> **WHAT THE TASK REQUIRES**:
Copy each line of the records that holds the string "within".

> **THE INPUT**:

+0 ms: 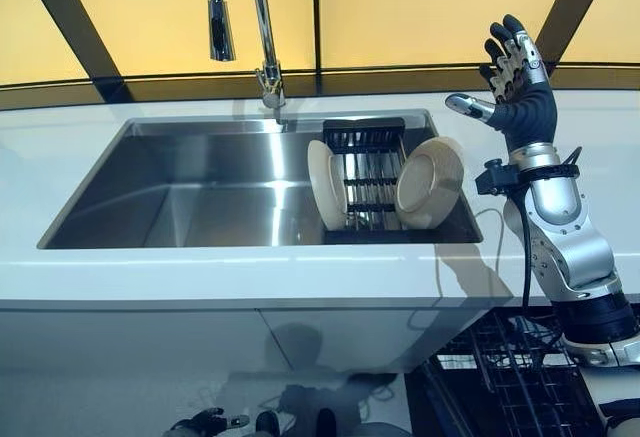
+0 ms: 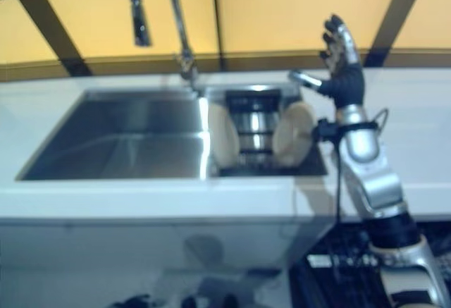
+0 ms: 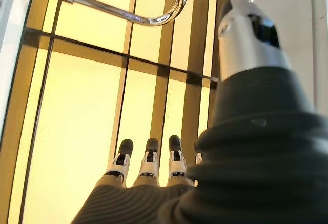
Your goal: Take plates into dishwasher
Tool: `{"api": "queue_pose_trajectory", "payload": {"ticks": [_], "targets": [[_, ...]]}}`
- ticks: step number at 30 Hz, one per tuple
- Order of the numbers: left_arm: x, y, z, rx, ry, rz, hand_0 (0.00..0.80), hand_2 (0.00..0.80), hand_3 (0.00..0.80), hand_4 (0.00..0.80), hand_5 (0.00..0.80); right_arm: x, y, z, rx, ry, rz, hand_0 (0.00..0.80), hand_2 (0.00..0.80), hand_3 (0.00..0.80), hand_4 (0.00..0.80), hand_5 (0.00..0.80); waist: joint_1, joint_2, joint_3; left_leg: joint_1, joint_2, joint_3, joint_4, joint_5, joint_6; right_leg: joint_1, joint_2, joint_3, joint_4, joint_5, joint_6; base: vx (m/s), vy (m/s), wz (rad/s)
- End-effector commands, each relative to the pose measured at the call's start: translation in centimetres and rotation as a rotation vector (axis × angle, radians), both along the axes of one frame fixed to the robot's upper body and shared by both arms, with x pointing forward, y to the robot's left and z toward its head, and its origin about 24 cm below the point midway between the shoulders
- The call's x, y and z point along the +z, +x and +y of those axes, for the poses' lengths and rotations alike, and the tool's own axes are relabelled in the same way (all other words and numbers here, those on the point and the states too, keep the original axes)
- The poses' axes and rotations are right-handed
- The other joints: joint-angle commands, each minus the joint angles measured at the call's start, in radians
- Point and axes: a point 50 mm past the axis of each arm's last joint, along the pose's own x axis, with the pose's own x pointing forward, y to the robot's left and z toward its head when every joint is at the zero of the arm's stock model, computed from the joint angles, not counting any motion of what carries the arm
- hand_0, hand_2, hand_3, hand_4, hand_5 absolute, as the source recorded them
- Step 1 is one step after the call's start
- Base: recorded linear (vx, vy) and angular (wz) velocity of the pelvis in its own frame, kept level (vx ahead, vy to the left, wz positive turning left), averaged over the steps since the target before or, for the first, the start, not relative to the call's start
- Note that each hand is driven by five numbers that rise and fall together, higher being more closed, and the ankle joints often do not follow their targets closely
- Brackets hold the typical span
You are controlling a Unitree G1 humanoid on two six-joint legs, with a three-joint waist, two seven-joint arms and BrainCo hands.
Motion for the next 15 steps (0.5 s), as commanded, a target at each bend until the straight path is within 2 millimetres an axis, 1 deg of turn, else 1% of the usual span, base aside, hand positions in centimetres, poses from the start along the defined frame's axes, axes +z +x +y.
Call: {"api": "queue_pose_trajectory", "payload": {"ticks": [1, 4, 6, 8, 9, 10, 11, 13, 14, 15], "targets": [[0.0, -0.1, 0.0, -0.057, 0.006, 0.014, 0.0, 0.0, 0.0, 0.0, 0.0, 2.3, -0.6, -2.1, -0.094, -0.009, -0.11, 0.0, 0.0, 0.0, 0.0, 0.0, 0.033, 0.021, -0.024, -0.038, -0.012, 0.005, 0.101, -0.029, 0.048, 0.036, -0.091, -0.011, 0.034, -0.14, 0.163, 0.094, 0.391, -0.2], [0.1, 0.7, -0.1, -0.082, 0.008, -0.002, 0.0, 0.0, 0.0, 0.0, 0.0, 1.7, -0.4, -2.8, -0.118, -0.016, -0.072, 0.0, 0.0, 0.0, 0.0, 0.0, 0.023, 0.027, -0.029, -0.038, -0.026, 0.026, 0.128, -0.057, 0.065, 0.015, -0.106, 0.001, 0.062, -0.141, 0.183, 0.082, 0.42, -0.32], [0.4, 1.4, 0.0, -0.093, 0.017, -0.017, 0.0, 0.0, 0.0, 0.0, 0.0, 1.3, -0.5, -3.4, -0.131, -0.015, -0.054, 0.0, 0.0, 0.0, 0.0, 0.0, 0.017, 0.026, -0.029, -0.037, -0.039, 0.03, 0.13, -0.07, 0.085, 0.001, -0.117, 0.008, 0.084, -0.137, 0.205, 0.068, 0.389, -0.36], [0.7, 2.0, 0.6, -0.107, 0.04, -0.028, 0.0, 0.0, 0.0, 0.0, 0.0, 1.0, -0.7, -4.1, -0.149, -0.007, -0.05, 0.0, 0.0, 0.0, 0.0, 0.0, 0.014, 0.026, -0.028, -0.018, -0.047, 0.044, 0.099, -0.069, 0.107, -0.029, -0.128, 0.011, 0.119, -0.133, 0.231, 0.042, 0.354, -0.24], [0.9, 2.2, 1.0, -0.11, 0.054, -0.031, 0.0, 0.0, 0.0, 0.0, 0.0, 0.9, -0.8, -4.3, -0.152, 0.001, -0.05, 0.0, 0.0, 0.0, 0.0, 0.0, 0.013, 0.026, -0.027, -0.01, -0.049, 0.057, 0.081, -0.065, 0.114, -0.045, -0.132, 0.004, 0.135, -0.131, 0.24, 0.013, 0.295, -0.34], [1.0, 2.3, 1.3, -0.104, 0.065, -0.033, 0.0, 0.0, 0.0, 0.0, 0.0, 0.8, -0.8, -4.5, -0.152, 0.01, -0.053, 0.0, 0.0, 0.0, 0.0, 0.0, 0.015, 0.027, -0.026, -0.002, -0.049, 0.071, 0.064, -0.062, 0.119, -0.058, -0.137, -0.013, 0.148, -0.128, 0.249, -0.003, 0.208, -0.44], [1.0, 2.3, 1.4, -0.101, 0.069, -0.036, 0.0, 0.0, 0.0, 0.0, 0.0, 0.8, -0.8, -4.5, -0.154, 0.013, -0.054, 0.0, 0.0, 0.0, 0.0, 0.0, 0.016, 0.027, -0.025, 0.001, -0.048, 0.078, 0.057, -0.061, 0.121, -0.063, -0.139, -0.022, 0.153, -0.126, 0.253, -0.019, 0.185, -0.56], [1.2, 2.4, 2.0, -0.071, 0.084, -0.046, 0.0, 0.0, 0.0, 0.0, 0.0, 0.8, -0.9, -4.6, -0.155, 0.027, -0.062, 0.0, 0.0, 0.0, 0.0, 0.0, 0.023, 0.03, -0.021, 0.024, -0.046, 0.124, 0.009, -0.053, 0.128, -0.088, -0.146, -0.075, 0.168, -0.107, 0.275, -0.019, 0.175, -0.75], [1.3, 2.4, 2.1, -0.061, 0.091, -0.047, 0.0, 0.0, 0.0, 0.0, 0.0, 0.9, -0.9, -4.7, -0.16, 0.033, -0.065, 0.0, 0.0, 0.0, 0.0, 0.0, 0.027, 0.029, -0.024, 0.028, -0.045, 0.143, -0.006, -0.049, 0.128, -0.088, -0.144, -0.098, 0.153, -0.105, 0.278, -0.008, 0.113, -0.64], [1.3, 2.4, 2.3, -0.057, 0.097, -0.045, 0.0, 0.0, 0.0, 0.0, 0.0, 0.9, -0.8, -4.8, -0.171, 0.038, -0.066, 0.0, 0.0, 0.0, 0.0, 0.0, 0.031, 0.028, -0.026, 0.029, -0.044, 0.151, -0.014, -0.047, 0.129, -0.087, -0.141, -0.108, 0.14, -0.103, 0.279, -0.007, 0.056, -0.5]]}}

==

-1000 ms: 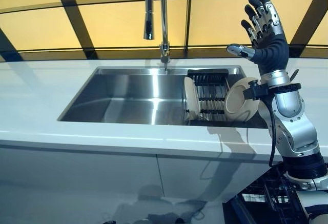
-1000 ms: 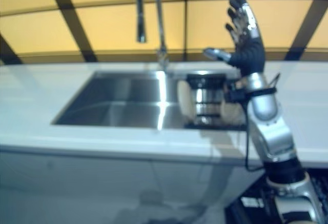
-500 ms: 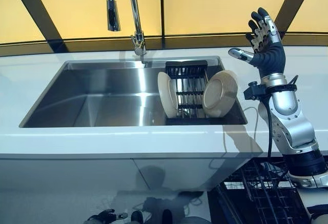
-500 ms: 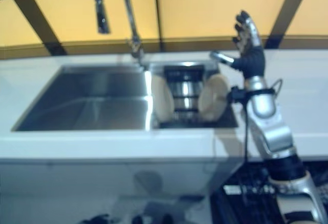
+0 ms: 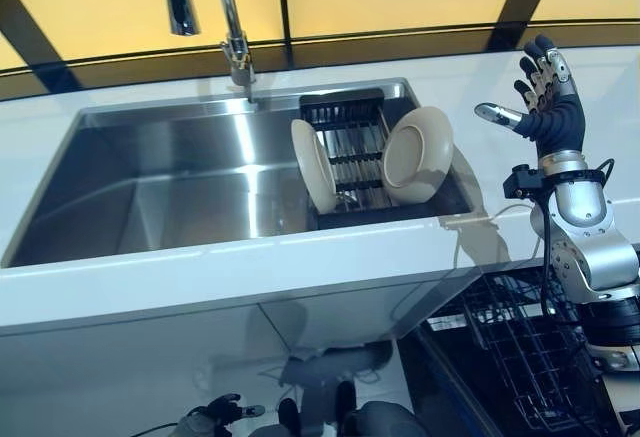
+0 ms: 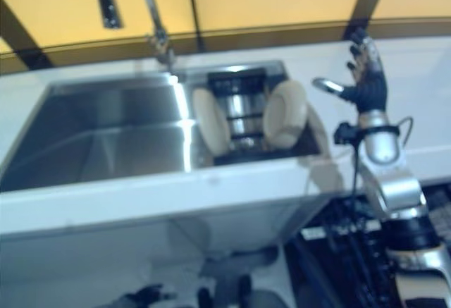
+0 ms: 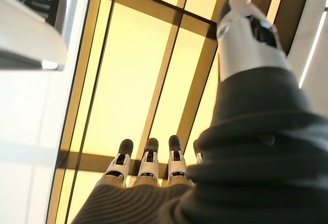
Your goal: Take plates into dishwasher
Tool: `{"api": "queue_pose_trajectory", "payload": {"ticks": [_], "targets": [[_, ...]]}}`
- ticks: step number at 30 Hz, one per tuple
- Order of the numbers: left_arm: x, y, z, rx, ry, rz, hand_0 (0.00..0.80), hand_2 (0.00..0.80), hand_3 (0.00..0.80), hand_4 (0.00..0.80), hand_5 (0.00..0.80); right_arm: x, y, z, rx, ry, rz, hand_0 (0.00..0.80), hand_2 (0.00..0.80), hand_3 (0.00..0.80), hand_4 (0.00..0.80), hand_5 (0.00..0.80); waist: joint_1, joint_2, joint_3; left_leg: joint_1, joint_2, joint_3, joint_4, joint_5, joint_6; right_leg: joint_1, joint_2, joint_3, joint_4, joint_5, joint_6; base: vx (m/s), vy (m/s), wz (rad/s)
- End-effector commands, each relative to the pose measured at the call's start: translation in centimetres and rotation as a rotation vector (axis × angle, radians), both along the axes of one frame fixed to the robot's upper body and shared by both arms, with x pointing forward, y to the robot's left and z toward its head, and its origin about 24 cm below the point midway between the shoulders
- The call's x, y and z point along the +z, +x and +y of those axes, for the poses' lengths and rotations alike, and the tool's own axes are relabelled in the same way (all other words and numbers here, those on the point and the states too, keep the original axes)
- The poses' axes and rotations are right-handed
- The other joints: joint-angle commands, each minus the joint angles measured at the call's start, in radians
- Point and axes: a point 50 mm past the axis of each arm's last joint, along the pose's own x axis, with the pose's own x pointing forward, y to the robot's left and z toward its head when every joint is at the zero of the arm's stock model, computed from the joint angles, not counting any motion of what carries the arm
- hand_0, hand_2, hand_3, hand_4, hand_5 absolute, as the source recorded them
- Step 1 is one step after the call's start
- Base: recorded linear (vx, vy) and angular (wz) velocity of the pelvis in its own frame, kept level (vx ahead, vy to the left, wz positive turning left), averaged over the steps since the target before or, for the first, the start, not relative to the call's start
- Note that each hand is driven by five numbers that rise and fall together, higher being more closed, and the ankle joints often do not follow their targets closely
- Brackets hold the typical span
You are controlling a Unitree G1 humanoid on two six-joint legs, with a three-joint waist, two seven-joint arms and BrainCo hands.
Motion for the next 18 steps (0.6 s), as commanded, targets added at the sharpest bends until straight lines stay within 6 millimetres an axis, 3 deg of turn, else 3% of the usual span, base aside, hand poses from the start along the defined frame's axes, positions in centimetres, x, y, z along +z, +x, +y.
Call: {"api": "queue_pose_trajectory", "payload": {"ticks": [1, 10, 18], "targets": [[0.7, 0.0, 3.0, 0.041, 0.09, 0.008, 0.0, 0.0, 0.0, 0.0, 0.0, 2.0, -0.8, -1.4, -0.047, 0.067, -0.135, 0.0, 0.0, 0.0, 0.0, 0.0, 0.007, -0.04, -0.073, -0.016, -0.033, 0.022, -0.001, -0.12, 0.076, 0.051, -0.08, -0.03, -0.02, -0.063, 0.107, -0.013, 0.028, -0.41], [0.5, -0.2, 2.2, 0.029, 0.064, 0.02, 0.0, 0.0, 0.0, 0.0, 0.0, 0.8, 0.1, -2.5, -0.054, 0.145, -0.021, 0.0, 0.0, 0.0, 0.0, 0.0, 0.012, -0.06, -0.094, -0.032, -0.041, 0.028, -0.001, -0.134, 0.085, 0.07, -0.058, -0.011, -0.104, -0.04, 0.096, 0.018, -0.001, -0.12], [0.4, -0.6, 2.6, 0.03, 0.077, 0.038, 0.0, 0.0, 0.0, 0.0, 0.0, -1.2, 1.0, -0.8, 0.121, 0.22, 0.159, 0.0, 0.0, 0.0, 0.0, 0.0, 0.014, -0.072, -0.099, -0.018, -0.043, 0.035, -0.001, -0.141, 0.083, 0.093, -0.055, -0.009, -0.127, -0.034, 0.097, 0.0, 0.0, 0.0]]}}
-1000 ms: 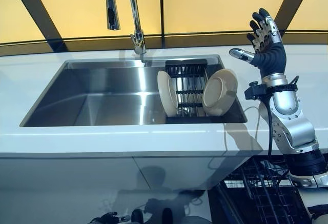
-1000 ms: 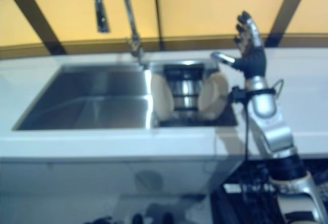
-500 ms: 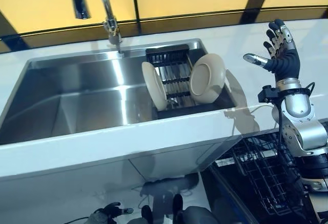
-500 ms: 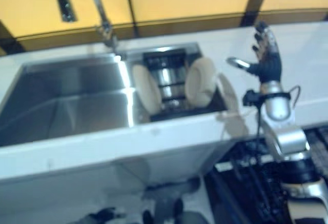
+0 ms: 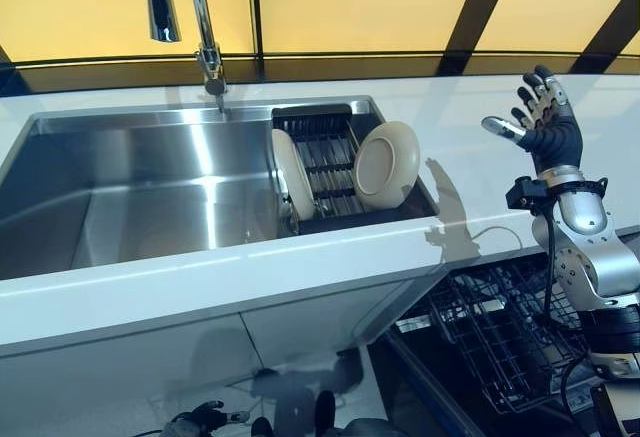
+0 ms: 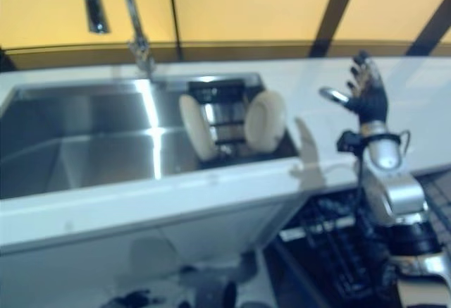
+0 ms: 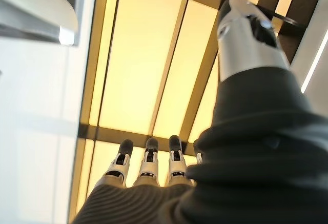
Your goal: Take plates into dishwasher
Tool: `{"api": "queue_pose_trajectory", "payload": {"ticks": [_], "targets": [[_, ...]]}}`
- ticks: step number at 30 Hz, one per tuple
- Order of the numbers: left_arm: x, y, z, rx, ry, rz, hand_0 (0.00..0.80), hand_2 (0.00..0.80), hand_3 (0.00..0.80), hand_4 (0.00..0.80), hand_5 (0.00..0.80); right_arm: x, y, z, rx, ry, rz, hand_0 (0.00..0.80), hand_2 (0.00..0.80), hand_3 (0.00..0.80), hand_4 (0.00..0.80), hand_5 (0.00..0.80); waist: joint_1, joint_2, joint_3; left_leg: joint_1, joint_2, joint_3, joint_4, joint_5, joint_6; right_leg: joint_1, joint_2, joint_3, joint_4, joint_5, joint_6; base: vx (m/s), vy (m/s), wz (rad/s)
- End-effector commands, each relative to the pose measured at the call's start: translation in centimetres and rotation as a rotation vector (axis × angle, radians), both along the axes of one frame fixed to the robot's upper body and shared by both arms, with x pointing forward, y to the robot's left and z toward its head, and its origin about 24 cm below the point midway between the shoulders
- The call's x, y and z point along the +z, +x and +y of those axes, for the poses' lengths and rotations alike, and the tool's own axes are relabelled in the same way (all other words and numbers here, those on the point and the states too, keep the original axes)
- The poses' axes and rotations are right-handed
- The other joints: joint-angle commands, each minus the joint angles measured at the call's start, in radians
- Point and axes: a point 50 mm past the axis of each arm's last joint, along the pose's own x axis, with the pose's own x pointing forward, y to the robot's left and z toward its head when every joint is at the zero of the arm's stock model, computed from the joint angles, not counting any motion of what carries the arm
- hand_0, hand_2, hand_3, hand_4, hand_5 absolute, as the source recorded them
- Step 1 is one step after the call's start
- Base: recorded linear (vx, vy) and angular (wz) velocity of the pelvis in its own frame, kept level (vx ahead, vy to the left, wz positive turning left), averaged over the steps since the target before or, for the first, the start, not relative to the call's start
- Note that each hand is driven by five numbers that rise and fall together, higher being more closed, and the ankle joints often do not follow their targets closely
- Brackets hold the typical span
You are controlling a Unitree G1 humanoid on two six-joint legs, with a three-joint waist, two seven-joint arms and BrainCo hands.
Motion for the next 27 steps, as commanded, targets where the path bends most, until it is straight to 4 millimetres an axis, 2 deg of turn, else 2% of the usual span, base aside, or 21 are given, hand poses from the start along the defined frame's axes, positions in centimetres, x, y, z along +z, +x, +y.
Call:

> **WRITTEN SOLUTION**:
Motion for the next 15 steps (0.5 s), as commanded, a target at each bend until the straight path is within 2 millimetres an axis, 1 deg of turn, else 1% of the usual span, base aside, hand positions in centimetres, poses from the start along the defined frame's axes, axes +z +x +y.
Motion for the next 18 steps (0.6 s), as commanded, targets added at the sharpest bends until straight lines stay within 6 millimetres an axis, 3 deg of turn, else 3% of the usual span, base aside, hand poses from the start along the defined frame's axes, positions in centimetres, x, y, z along +z, +x, +y.

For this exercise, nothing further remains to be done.